In practice, real data is messy and cannot be separated perfectly with a hyperplane.
The constraint of maximizing the margin of the line that separates the classes must be relaxed. This is often called the soft margin classifier. This change allows some points in the training data to violate the separating line.
An additional set of coefficients are introduced that give the margin wiggle room in each dimension. These coefficients are sometimes called slack variables. This increases the complexity of the model as there are more parameters for the model to fit to the data to provide this complexity.

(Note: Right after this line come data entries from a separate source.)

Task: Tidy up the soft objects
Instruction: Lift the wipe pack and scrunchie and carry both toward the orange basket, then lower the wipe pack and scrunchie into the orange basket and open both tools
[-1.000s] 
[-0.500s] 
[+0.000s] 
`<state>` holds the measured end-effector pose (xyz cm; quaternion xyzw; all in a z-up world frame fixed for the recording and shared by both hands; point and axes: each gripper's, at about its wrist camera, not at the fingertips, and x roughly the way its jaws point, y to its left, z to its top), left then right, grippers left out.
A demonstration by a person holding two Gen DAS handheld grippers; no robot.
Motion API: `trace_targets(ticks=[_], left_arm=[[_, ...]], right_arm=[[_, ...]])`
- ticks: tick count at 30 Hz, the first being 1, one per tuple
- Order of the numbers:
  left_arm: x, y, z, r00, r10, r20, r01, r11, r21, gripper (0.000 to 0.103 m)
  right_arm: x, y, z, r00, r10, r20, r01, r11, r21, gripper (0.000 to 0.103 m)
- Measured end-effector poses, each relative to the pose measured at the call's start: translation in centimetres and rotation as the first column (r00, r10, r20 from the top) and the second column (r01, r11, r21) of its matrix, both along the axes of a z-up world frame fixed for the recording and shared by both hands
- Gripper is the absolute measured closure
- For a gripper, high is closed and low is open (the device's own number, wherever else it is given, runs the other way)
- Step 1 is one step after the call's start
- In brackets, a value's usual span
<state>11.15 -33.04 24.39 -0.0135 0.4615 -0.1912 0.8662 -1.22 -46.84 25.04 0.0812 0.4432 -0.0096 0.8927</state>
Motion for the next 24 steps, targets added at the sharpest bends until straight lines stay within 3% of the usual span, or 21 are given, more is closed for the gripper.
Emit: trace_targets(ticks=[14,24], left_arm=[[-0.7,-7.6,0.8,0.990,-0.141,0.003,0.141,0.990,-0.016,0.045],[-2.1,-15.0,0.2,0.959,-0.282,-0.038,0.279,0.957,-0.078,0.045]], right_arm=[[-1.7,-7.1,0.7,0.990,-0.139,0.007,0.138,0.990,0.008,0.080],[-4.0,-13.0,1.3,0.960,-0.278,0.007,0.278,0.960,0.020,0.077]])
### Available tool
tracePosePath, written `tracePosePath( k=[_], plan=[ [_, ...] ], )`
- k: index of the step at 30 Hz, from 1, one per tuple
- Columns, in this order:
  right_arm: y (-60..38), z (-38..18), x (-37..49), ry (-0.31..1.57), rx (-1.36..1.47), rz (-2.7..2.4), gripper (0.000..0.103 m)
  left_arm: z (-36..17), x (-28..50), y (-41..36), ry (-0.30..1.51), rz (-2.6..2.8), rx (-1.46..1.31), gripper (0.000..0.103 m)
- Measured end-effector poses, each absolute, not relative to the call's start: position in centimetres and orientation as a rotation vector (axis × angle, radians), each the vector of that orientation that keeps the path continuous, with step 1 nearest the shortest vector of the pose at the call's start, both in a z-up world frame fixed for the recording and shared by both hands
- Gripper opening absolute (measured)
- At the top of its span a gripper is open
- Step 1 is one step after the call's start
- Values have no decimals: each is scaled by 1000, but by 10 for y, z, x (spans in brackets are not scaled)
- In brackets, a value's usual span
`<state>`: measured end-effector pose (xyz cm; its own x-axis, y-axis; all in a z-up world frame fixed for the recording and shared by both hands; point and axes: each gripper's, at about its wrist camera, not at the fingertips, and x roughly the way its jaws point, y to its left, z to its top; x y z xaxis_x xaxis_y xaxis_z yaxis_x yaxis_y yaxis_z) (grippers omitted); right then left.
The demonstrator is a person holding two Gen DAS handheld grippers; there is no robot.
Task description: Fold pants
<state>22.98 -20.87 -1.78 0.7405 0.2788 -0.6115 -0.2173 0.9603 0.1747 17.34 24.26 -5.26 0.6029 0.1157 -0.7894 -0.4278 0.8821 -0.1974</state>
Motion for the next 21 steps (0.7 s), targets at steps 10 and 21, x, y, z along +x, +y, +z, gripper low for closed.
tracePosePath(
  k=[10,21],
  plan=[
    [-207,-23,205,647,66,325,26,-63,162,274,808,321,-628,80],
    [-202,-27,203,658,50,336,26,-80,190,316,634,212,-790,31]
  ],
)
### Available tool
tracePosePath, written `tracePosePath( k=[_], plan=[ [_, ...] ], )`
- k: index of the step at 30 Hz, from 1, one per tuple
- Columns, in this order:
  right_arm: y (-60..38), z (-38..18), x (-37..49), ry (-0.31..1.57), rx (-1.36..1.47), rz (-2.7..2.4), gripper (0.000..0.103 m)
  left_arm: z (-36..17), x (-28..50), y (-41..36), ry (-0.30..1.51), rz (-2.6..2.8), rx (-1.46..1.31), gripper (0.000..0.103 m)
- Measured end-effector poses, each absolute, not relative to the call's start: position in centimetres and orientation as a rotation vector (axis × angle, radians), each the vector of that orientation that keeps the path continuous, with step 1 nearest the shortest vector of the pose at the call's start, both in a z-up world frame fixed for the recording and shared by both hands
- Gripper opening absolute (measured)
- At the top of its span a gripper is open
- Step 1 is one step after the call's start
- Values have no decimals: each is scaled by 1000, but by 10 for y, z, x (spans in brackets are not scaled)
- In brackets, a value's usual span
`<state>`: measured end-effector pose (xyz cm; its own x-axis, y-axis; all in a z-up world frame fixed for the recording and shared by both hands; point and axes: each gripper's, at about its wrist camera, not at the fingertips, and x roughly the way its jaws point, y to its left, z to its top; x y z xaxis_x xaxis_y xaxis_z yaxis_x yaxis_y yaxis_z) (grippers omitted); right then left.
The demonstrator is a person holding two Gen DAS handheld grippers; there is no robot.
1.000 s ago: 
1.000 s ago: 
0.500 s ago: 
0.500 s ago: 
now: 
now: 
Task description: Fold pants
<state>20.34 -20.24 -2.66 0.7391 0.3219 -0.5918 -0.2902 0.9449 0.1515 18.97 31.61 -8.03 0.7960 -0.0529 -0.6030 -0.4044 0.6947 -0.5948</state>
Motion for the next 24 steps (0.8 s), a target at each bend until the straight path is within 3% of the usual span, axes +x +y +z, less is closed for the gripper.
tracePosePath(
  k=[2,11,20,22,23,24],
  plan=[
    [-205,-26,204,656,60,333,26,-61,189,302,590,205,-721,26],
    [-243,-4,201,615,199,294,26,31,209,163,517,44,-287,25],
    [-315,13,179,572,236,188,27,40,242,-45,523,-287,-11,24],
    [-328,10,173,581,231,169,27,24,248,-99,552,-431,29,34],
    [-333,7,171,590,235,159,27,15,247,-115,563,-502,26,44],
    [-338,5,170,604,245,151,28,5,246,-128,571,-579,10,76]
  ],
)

A tuning parameter is introduced called simply C that defines the magnitude of the wiggle allowed across all dimensions. The C parameters defines the amount of violation of the margin allowed. A C=0 is no violation and we are back to the inflexible Maximal-Margin Classifier described above. The larger the value of C the more violations of the hyperplane are permitted.
During the learning of the hyperplane from data, all training instances that lie within the distance of the margin will affect the placement of the hyperplane and are referred to as support vectors. And as C affects the number of instances that are allowed to fall within the margin, C influences the number of support vectors used by the model.
- The smaller the value of C, the more sensitive the algorithm is to the training data (higher variance and lower bias).
- The larger the value of C, the less sensitive the algorithm is to the training data (lower variance and higher bias).